◆ Exercise prompt:
Only the lines below from the one with "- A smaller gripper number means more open" through the one with "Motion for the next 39" are to be written out, exactly and without any images.

+-------+

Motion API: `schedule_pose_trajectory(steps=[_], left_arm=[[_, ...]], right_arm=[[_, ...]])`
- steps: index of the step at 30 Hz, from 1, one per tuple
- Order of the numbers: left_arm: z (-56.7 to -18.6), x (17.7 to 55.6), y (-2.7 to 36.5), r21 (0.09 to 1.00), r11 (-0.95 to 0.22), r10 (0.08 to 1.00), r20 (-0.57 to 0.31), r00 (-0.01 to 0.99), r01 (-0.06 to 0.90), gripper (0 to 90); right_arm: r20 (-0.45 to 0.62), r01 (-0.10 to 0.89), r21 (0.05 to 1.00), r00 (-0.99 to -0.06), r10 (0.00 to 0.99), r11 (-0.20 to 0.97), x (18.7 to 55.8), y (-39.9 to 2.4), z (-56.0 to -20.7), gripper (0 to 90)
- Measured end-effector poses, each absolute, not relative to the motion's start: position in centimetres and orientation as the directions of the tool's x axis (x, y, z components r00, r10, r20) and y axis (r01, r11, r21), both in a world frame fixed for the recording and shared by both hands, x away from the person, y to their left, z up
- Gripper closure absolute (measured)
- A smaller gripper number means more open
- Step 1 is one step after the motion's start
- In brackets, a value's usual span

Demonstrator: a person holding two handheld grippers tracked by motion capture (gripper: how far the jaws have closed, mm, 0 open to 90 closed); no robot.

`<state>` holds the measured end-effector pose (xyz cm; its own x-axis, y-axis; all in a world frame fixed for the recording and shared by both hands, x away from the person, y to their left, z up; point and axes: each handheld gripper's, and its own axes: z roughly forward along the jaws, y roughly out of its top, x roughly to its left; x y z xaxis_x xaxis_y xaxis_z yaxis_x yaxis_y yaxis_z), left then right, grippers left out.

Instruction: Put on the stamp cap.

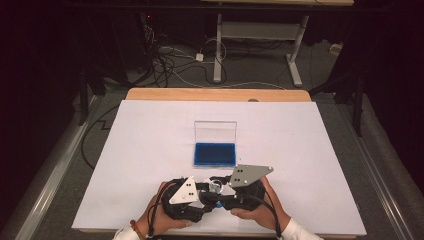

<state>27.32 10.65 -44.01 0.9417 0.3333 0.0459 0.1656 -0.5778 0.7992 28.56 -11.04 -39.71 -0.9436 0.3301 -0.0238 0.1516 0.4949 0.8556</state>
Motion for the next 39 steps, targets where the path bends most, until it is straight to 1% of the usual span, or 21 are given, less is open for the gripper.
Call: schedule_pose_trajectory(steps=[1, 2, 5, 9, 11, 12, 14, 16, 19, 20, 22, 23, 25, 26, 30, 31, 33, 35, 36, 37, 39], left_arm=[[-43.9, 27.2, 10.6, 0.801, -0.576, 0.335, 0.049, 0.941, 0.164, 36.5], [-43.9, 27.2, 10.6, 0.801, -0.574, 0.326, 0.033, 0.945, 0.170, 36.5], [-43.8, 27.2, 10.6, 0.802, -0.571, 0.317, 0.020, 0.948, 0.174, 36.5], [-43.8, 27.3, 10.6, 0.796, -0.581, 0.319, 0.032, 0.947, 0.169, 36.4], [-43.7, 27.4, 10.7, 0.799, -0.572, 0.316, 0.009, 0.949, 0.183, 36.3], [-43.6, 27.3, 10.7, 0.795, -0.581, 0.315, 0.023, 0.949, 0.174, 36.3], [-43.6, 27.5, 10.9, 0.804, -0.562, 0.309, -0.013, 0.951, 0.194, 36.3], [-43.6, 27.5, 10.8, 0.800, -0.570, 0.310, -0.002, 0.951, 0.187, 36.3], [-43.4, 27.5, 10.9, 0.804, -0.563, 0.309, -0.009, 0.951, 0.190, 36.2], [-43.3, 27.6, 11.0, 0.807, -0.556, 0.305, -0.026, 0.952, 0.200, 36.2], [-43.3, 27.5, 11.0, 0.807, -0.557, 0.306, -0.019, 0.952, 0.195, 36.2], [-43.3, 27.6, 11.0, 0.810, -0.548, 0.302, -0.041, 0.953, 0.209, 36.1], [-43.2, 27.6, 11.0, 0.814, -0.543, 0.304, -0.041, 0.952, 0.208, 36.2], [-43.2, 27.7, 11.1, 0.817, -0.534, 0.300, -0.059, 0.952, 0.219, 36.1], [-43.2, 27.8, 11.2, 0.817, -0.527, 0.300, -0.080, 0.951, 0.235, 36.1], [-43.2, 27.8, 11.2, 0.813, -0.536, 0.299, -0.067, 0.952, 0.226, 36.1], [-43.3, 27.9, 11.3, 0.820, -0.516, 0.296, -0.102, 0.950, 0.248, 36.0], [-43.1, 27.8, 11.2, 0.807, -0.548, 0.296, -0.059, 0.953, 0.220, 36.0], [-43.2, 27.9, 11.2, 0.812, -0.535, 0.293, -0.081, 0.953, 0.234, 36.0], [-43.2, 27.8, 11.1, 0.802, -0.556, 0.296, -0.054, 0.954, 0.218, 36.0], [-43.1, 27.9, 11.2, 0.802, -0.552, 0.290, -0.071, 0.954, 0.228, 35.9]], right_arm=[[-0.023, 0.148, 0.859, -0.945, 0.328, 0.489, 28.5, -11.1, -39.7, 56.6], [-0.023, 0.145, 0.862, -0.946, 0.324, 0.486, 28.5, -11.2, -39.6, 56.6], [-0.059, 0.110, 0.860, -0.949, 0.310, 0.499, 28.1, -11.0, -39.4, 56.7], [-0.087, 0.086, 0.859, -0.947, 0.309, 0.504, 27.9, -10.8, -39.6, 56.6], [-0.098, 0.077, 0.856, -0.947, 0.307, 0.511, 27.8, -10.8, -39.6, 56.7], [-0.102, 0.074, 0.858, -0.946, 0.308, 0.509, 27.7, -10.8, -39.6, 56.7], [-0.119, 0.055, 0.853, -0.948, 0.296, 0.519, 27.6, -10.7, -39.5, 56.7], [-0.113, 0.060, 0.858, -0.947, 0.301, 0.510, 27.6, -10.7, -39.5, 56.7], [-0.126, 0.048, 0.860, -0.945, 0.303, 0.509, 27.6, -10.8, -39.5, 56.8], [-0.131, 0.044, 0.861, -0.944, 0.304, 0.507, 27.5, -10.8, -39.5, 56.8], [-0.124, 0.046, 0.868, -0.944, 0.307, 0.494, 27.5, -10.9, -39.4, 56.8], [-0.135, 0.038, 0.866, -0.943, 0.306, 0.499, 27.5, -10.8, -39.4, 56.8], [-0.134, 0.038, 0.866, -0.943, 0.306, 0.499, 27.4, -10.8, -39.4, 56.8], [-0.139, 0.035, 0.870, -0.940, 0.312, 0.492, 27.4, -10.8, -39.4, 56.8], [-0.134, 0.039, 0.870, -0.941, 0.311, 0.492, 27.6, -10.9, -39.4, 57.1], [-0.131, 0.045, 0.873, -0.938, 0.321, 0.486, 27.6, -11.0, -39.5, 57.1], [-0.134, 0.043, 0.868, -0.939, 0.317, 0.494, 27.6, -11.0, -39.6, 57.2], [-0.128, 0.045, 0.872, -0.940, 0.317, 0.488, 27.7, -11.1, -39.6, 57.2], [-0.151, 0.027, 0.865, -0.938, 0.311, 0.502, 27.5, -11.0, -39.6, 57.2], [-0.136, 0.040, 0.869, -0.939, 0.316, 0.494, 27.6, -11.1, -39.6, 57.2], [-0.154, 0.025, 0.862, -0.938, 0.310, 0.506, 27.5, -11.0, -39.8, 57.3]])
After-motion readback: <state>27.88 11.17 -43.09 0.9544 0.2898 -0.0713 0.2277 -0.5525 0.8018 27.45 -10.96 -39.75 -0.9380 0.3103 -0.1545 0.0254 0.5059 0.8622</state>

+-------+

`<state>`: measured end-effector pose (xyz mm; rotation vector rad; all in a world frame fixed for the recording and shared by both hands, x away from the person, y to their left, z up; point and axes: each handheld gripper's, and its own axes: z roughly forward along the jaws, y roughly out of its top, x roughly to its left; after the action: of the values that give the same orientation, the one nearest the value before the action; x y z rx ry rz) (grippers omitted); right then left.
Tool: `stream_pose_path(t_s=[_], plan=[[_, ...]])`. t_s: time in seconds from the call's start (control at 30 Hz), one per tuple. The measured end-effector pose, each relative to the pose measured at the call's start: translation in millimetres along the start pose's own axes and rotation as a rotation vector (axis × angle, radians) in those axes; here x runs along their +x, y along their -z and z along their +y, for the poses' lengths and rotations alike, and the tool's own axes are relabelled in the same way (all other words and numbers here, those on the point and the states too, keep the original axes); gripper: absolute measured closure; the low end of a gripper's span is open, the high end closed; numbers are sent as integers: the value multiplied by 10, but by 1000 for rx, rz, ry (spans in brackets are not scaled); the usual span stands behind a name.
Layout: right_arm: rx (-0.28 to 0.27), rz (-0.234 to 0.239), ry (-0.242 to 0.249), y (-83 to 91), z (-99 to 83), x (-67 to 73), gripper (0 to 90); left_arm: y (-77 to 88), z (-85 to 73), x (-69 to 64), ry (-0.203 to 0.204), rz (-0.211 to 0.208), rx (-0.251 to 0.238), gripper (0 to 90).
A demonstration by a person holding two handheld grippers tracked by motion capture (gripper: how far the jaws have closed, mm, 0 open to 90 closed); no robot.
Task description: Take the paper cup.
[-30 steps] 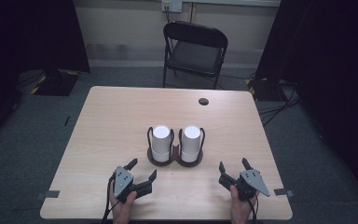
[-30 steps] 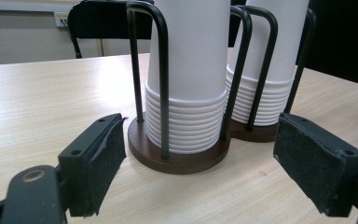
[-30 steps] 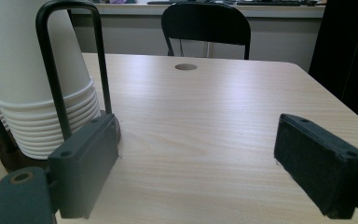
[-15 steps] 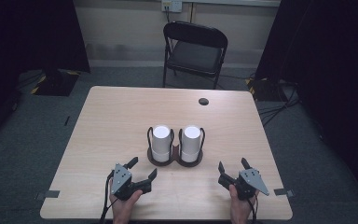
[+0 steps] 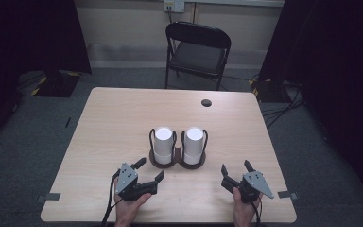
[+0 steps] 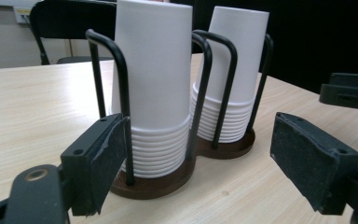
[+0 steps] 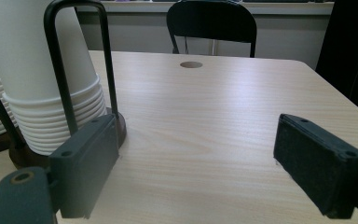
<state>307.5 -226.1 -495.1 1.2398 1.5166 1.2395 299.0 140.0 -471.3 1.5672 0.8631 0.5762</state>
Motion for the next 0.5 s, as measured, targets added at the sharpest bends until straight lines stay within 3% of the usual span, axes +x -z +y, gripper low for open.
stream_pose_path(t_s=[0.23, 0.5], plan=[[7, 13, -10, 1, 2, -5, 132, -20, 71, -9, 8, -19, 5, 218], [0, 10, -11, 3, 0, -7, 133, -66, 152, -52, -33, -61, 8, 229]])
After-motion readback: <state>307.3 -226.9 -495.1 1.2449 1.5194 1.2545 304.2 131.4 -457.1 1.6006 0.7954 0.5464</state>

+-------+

◆ Reply:
- A smaller gripper number means more open
- Step 1 is one step after the motion's start
- In brackets, a value's usual span

Demonstrator: a person holding two handheld grippers tracked by motion capture (gripper: how far the jaws have closed, mm, 0 open to 90 closed); no robot.

`<state>` holds the measured end-effector pose (xyz cm; its own x-axis, y-axis; all in a world frame fixed for the recording and shared by both hands, x away from the person, y to their left, z up; point and axes: each handheld gripper's, and its own axes: z roughly forward along the jaws, y roughly out of its top, x roughly to its left; x y z xaxis_x xaxis_y xaxis_z yaxis_x yaxis_y yaxis_z), left then right, grippers left out.

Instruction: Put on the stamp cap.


<state>27.32 10.65 -44.01 0.9417 0.3333 0.0459 0.1656 -0.5778 0.7992 28.56 -11.04 -39.71 -0.9436 0.3301 -0.0238 0.1516 0.4949 0.8556</state>
Motion for the next 39 steps, targets where the path bends most, until it is straight to 1% of the usual span, or 21 are given, less is open for the gripper.

No further output is needed here.